What to produce:
Restate the data below word for word, omitting pictures.
-- Opening Marker --
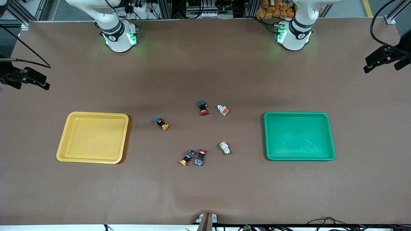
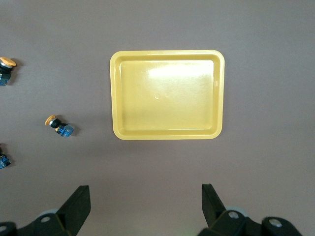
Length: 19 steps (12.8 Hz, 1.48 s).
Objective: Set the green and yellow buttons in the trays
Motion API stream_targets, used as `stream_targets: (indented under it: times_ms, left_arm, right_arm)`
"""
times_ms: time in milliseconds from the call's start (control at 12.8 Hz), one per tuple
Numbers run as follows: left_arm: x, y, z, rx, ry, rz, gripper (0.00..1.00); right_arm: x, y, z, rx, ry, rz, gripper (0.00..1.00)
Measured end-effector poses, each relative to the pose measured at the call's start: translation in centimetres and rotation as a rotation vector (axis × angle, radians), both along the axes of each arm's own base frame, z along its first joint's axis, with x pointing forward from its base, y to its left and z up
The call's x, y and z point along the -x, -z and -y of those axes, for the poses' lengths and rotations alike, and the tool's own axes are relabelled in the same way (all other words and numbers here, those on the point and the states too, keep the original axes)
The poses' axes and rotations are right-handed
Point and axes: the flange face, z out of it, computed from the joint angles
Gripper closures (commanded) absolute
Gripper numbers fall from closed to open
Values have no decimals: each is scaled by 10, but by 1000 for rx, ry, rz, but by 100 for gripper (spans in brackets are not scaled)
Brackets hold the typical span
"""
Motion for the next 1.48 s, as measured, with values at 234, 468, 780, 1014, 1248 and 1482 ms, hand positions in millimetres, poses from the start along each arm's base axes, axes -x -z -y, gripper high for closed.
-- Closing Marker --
Result for this task:
Length: 19 steps (12.8 Hz, 1.48 s).
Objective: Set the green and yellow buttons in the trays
Motion API stream_targets, used as `stream_targets: (indented under it: times_ms, left_arm, right_arm)`
"""
times_ms: time in milliseconds from the call's start (control at 12.8 Hz), one per tuple
Numbers run as follows: left_arm: x, y, z, rx, ry, rz, gripper (0.00..1.00); right_arm: x, y, z, rx, ry, rz, gripper (0.00..1.00)
Measured end-effector poses, each relative to the pose measured at the call's start: translation in centimetres and rotation as a rotation vector (axis × angle, radians), both along the axes of each arm's own base frame, z along its first joint's axis, with x pointing forward from its base, y to its left and z up
The call's x, y and z point along the -x, -z and -y of those axes, for the poses' lengths and rotations alike, and the tool's own axes are relabelled in the same way (all other words and numbers here, those on the point and the states too, keep the original axes)
The poses' axes and rotations are right-handed
Point and axes: the flange face, z out of it, computed from the joint angles
Gripper closures (commanded) absolute
Gripper numbers fall from closed to open
Values have no decimals: each is scaled by 10, but by 1000 for rx, ry, rz, but by 100 for gripper (spans in brackets are not scaled)
Brackets hold the typical span
"""
Motion for the next 1.48 s, as measured, with values at 234, 468, 780, 1014, 1248 and 1482 ms, hand positions in millimetres, poses from the start along each arm's base axes, axes -x -z -y, gripper high for closed.

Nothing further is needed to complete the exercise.